弁護士が営業をするには許可が必要とされていたが、平成15年に許可制から届出制へと規制が緩和されていた。そのため、弁護士が寿司屋を経営することは単位会に届出をすれさえすれば、オーケーというわけだ。
疑問が晴れたと思った矢先、アディーレの求人では、回転寿司店を経営する株式会社アディーレ・フードサービスが弁護士法人アディーレ法律事務所グループと記されるので、弁護士法人自体が営業届出をすることは可能なの?っという次の疑問が沸いてきた。
この点は、弁護士の営利業務の届出を規定する弁護士法30条1項1号が、弁護士法人には準用されていないので(同法30条の11)、弁護士法人が営業届出をすることは出来ないことになる(ようだ)。この点、日弁連や単位会である愛知県弁護士会の届出規程も、弁護士法人ではなく、弁護士が営業届出をすると規定しているので間違いないであろう。 弁護士法人の業務範囲について弁護士法30条の5が規定しているが、飲食店経営は許容されている業務ではないので、弁護士法人による営業の届出は、そもそも不可であることになる(間違ったことを書いていたので、内容を訂正するとともに、弁護士法30条の5等の関連条文を末尾に載せておく。)
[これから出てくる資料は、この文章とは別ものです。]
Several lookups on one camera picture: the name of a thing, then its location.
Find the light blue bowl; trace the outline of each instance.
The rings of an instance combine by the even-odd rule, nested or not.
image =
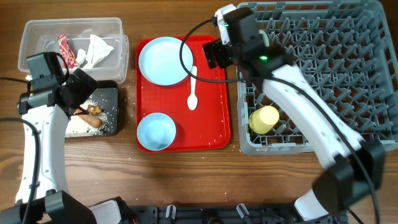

株式会社アディーレ・フードサービスの登記を調べてみたところ、同社の取締役に、石丸幸人、田邉英幸、嶋口亮の3氏の就任登記がされていたが、嶋口亮氏の弁護士登録はないので、嶋口氏は弁護士でないようだ。ということは、石丸氏と田邉氏の二人が登録している東京弁護士会にアディーレ・フードサービスの取締役就任を届出をしているということとなろう。
求人広告では、「アディーレ法律事務所が新規事業として今年8月に設立した株式会社アディーレ・フードサービス」と記されているが、「弁護士法人が営利法人に出資することは許されているのだろうか?」という疑問も沸いてきたが、弁護士法人が上場会社の株式を資産として保有したのと同じなわけであるわけであるから、弁護士法人が営利法人に出資ぐらいは何も問題はないのだろう。
アディーレの広告は、これまで、考えたこともなかったことを色々考えさせてくれた。ありがとうと言いたいところだが、あー、世知辛いなという感想しか残らなかった。